Ajaccio est aujourd’hui en lice pour la montée en Ligue 1, étant actuellement deuxième de L2. Les équipes sont cependant très proches les unes des autres. Estimes-tu que la montée pour l’ACA serait logique ?
Cette année, le championnat de Ligue 2 est très serré, les équipes sont très proches. La montée serait une très belle récompense pour les efforts effectués par l’effectif. Nous possédons une équipe très solidaire et très combative, c’est d’ailleurs ce qui fait notre force.

 

Tu as aujourd’hui un contrat jusqu’en 2014. Comptes-tu continuer avec le club Corse, et ce peut importe le résultat final de cette saison ?
Je suis très content d’avoir signé mon premier contrat pro avec l’AC Ajaccio qui est un club qui me tient à cœur. Je m’étais fixé des objectifs avec le club : faire mais six premiers mois en temps qu’amateur et, suivant mes performances, j’étais récompensé par un premier contrat professionnel.
Tu es encore jeune et pourtant, tu es déjà très sollicité si l’on en croit les médias sportifs. Bordeaux, Monaco, Marseille ont été cités. Qu’en est-il exactement ?
Comme vous le dites, je suis encore jeune. C’est vrai que certains clubs m’ont approché. Je ne veux pas me précipiter et bruler les étapes. J’ai beaucoup de choses à prouver en Ligue 2.

 

Tu nous as confié que le contact avec Bordeaux était réel.
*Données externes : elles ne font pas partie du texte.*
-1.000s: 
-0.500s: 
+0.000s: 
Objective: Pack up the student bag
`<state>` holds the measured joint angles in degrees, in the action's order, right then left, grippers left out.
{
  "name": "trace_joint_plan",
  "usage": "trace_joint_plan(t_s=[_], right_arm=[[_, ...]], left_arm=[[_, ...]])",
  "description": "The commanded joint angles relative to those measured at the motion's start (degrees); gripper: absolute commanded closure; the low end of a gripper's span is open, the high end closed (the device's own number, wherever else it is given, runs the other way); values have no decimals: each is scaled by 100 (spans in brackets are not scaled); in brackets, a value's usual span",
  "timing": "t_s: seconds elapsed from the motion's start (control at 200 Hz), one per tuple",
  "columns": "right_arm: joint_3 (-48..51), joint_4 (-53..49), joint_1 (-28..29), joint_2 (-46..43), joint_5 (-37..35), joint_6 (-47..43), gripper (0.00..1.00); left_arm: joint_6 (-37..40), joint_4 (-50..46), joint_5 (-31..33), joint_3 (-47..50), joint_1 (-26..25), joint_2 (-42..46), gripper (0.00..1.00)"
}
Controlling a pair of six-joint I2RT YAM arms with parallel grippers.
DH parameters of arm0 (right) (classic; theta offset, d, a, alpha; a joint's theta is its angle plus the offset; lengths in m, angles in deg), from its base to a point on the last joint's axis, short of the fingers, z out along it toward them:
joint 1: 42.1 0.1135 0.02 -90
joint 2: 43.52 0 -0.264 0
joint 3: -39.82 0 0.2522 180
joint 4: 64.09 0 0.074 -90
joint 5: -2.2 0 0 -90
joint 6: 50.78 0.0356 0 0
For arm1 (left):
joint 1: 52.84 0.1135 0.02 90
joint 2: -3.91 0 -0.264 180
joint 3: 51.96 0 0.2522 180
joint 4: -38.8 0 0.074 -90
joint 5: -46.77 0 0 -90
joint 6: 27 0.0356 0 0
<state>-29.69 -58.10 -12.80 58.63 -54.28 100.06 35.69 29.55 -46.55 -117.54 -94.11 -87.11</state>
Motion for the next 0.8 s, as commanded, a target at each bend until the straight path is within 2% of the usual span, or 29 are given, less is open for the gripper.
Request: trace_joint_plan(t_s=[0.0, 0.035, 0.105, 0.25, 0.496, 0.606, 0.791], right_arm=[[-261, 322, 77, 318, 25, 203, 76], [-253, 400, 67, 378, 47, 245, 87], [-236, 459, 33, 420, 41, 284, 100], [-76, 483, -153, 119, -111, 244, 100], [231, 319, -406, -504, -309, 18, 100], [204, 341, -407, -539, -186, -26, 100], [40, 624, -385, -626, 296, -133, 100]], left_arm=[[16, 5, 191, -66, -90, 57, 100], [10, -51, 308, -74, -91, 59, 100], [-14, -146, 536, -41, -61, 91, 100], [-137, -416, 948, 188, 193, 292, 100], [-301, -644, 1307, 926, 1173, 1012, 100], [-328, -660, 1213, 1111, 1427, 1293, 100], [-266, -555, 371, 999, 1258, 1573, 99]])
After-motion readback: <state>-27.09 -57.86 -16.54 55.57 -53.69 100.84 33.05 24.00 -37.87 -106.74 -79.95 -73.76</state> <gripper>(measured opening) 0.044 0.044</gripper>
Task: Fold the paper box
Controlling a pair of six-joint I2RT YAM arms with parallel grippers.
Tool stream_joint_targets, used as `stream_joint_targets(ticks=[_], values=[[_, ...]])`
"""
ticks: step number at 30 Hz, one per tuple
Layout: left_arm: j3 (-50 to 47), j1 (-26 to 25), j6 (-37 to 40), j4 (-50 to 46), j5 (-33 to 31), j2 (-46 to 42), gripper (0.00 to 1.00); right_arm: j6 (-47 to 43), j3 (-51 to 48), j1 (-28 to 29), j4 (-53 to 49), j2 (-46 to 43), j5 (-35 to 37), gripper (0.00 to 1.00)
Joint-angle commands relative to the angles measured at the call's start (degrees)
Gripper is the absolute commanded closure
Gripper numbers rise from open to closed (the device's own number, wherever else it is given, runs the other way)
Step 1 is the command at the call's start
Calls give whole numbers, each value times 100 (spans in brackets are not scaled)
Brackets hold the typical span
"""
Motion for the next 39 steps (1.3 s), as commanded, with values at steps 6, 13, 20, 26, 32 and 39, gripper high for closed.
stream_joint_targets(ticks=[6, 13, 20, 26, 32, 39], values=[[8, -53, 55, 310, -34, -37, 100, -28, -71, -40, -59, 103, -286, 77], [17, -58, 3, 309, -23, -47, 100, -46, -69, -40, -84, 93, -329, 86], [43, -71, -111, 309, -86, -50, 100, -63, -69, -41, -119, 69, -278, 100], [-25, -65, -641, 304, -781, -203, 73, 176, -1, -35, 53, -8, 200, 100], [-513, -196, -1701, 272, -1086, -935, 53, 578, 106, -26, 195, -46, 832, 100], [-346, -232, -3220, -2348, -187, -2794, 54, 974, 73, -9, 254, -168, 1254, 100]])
Qui t’a fait part de l’intérêt des Girondins et que s’est t’il dit dans cette conversation ?
Lors du mercato, mon agent m’a confié avoir été approché par Bordeaux. Mais, je n’en sais pas plus, et de toute façon pour l’instant Ajaccio a fait beaucoup pour moi. Je compte donc me concentrer sur la fin de saison et sur la monté en Ligue 1.

 

 

Que représente pour toi les Girondins de Bordeaux ? Que penses-tu de cette saison très moyenne ?
Pour moi, Bordeaux est un grand club de Ligue 1 qui n’est pas à sa place cette année. Bordeaux possède aussi l’un des meilleurs centres de formation de France. Oui, je suis la Ligue 1 (rires). Ces dernières saisons, Bordeaux nous avait habitué à mieux. Je pense que la perte de Chamakh et Gourcuff y sont pour quelque chose. Mais Bordeaux peut se reprendre d’ici la saison prochaine. Par exemple, je me souviens d’une année où ils ont fini en bas du tableau et, l’année suivante, ils ont fini second derrière Lyon.

 


On te sait formé à Sète. Ne serais-tu pas plus attiré par un club du Sud-Est que du Sud-Ouest ?
Non, ça m’est égal, peu importe les performances de cette saison, je pourrai m’y adapter même si je suis très attaché à ma région…

 

 

Enfin, que peut-on te souhaiter pour la fin de saison, et celles à venir ?
La plus belle chose serait une ascension en Ligue 1, plus de temps de jeu encore, ainsi que beaucoup de buts et de passes décisives. Enfin, je tiens à remercier Sébastien Besancon pour cette interview. Merci encore et bonne fin de saison aux Girondins de Bordeaux et ses supporters.

 

 

Merci à Séb pour son interview, et à Andy pour son temps et sa sympathie.